Problem to work on ::
Below is some data; print it all back exactly.

Data provided ::

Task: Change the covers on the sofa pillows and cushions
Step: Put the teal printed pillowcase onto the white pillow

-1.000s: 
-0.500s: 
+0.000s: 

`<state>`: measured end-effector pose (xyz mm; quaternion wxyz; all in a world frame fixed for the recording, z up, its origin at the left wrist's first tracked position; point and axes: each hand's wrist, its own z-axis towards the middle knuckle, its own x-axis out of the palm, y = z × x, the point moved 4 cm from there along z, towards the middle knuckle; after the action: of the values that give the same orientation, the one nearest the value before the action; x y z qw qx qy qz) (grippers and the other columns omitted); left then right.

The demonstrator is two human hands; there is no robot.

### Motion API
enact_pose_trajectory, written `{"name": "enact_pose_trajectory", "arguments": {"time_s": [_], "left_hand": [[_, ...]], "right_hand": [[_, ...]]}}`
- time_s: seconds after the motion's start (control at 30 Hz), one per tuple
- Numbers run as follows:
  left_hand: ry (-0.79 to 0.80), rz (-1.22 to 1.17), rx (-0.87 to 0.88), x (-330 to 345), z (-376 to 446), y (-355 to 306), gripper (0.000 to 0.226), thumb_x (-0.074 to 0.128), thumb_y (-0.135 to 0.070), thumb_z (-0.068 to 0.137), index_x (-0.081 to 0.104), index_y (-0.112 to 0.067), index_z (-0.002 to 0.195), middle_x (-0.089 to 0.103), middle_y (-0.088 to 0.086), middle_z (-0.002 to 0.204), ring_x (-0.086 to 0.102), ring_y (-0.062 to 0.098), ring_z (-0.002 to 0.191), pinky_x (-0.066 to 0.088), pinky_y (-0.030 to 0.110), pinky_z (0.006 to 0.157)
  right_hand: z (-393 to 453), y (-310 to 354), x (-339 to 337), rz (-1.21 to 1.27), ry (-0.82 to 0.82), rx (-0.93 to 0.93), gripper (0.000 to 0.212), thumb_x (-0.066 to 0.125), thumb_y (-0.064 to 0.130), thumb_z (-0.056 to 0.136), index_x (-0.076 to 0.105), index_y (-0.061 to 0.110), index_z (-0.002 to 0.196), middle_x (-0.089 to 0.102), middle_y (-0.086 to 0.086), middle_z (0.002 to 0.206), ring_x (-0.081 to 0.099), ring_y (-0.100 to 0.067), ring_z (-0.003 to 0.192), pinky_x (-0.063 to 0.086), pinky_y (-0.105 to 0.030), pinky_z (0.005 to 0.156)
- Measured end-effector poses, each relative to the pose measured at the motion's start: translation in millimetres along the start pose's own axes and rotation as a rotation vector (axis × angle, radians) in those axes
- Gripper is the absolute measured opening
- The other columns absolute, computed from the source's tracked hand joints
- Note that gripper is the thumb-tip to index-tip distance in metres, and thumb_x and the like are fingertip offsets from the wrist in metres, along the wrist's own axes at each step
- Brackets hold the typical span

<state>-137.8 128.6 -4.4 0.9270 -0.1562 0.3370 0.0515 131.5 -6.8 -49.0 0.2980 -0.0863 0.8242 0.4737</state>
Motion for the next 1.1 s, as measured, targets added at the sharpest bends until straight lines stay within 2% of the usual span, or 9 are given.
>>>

Your solution ::
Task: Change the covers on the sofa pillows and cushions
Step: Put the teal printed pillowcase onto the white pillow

-1.000s: 
-0.500s: 
+0.000s: 

`<state>`: measured end-effector pose (xyz mm; quaternion wxyz; all in a world frame fixed for the recording, z up, its origin at the left wrist's first tracked position; point and axes: each hand's wrist, its own z-axis towards the middle knuckle, its own x-axis out of the palm, y = z × x, the point moved 4 cm from there along z, towards the middle knuckle; after the action: of the values that give the same orientation, the one nearest the value before the action; x y z qw qx qy qz) (grippers and the other columns omitted); left then right.

The demonstrator is two human hands; there is no robot.

### Motion API
enact_pose_trajectory, written `{"name": "enact_pose_trajectory", "arguments": {"time_s": [_], "left_hand": [[_, ...]], "right_hand": [[_, ...]]}}`
- time_s: seconds after the motion's start (control at 30 Hz), one per tuple
- Numbers run as follows:
  left_hand: ry (-0.79 to 0.80), rz (-1.22 to 1.17), rx (-0.87 to 0.88), x (-330 to 345), z (-376 to 446), y (-355 to 306), gripper (0.000 to 0.226), thumb_x (-0.074 to 0.128), thumb_y (-0.135 to 0.070), thumb_z (-0.068 to 0.137), index_x (-0.081 to 0.104), index_y (-0.112 to 0.067), index_z (-0.002 to 0.195), middle_x (-0.089 to 0.103), middle_y (-0.088 to 0.086), middle_z (-0.002 to 0.204), ring_x (-0.086 to 0.102), ring_y (-0.062 to 0.098), ring_z (-0.002 to 0.191), pinky_x (-0.066 to 0.088), pinky_y (-0.030 to 0.110), pinky_z (0.006 to 0.157)
  right_hand: z (-393 to 453), y (-310 to 354), x (-339 to 337), rz (-1.21 to 1.27), ry (-0.82 to 0.82), rx (-0.93 to 0.93), gripper (0.000 to 0.212), thumb_x (-0.066 to 0.125), thumb_y (-0.064 to 0.130), thumb_z (-0.056 to 0.136), index_x (-0.076 to 0.105), index_y (-0.061 to 0.110), index_z (-0.002 to 0.196), middle_x (-0.089 to 0.102), middle_y (-0.086 to 0.086), middle_z (0.002 to 0.206), ring_x (-0.081 to 0.099), ring_y (-0.100 to 0.067), ring_z (-0.003 to 0.192), pinky_x (-0.063 to 0.086), pinky_y (-0.105 to 0.030), pinky_z (0.005 to 0.156)
- Measured end-effector poses, each relative to the pose measured at the motion's start: translation in millimetres along the start pose's own axes and rotation as a rotation vector (axis × angle, radians) in those axes
- Gripper is the absolute measured opening
- The other columns absolute, computed from the source's tracked hand joints
- Note that gripper is the thumb-tip to index-tip distance in metres, and thumb_x and the like are fingertip offsets from the wrist in metres, along the wrist's own axes at each step
- Brackets hold the typical span

<state>-137.8 128.6 -4.4 0.9270 -0.1562 0.3370 0.0515 131.5 -6.8 -49.0 0.2980 -0.0863 0.8242 0.4737</state>
Motion for the next 1.1 s, as measured, targets added at the sharpest bends until straight lines stay within 2% of the usual span, or 9 are given.
>>>

What this exercise asked for has been supplied.